These quotes made my day today ❤
Life is beautiful indeed.
I felt quite guilty, quite heavy while eating everything in a period of 3 hours during the night.
Today I choose to be grateful of this binge to remind me that I keep trying to fill a void, and to see that I need to work harder on myself in order to know that I deserve a binge-free, self-loving life.
I deserve only the best. I deserve my love and respect. I deserve to listen to my inner loving voice. I deserve to take care of my whole beautiful self. I deserve to work hardly and consistently on myself to develop positive habits. I deserve to love me. I deserve to take care of me. I deserve happiness and peace. I deserve discipline.
Even though I suffered when it was time to go down to the pool because it meant my friends and other people would get to see me in a bikini, this weekend had some excellent moments that need to be savoured and remembered. Maybe if I choose to concentrate on the brightness and beauty of moments and things, I will be able to change my life permanently.
I traveled to Acapulco to a friend’s wedding and got to be a bridesmaid along with 4 other friends. I rented an apartment with 3 of my closest friends and we had a blast: everything flowed harmoniously, we laughed hysterically all weekend long, we played lots of games, drank wine, swam, ate only when hungry and enjoyed our time together. I tend to not take many pictures because maybe I’ll look fat in them but end up regretting that choice later. It’s amazing how much my overweight paralyses and stops me from doing things. What I am sure of, is that I have to learn something from this obsession with food, I need to listen to what this problem is trying to tell me. Encouraged and guided by my coach Lisa, I have been doing some journaling and it has helped me ENORMOUSLY. She explained me that I have 2 voices in my head: A (Adversary) and B (Beautiful). The B voice talks from a place of love, always, always and accepts and loves Erika no matter what. The A voice is loud, demanding and negative. I have been listening to that voice for the longest time so now I write a dialogue between the 2 voices in order to help my B voice become stronger and able to quiet the negative voice down. I went through my journals today and decided to remind myself of all the beautiful thoughts and arguments that have come from my B voice. So here it comes.
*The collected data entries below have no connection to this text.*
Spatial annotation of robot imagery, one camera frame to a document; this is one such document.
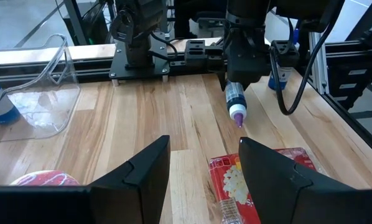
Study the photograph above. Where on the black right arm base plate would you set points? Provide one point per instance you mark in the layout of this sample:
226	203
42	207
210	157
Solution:
159	67

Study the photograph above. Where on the red popcorn bag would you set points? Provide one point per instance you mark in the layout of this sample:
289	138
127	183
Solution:
226	180

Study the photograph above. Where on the purple food colouring bottle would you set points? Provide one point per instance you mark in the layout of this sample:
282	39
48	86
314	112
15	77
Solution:
235	99

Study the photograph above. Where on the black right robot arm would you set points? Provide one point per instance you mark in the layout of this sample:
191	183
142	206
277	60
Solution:
139	18

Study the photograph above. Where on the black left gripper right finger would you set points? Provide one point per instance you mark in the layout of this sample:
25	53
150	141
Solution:
291	196

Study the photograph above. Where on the silver aluminium rig frame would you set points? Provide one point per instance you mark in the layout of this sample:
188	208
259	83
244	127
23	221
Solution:
321	77

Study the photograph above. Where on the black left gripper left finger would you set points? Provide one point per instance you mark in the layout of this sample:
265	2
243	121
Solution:
136	186

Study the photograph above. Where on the black metal stand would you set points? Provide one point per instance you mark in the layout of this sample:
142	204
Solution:
95	28

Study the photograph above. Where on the black aluminium table frame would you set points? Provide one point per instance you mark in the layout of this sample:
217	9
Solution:
92	70

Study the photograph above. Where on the clear plastic tray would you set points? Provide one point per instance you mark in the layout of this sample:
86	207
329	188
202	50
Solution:
49	109

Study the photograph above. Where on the pink frosted donut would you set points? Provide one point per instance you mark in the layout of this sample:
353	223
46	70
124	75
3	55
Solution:
46	179

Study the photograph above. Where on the blue food colouring bottle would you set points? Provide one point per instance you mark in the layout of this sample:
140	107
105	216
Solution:
279	81
2	109

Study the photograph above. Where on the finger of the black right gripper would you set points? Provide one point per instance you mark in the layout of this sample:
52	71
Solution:
222	81
257	76
Remember to always be kind to yourself and love every bit of you. You are more than aware that you are the result of your thinking. All of those thoughts and words you’ve been telling yourself for years have taken you to where you are right now, so be patient and remember that only conscious and constant work will help you change your words, actions and behaviour, and it’ll take time. Your fear of being judged, rejected and questioned has led you to eat and ease the pain, you have built a shield. What you are right now is a result of self-induced abuse but you know better now and won’t let that happen anymore. You have finally decided to change but you’re still learning so don’t judge yourself, just love and respect yourself during the process. Your weight is here to show you that you are much more than a body; looks don’t transcend, your mind, heart and soul do, so nurture them. Concentrate on what is inside you, not outside. Think of what causes you to eat your words and your desires. Stop feeding what keeps you shielded and protected, it doesn’t allow you to change, it doesn’t want you to change but you do. Acknowledge, embrace and love the entirety of you, stop judging you. Enjoy your healthy body by taking care of it, exercising it, nurturing it, respecting and being grateful for it. Surround yourself with positive activities and positive people. Read, write on your journal and blog, live in the present, prioritise, let yourself grow and stop avoiding it. Don’t give into fear, always choose to face it and go in the opposite direction it tries taking you. Food isn’t alive, you are, food doesn’t have a voice, you do, food isn’t the boss of you, you are the boss of you, food is fuel for your body, let it be that. Remember comparison is the thief of joy, so stop comparing yourself to others. Remember to ALWAYS love yourself first.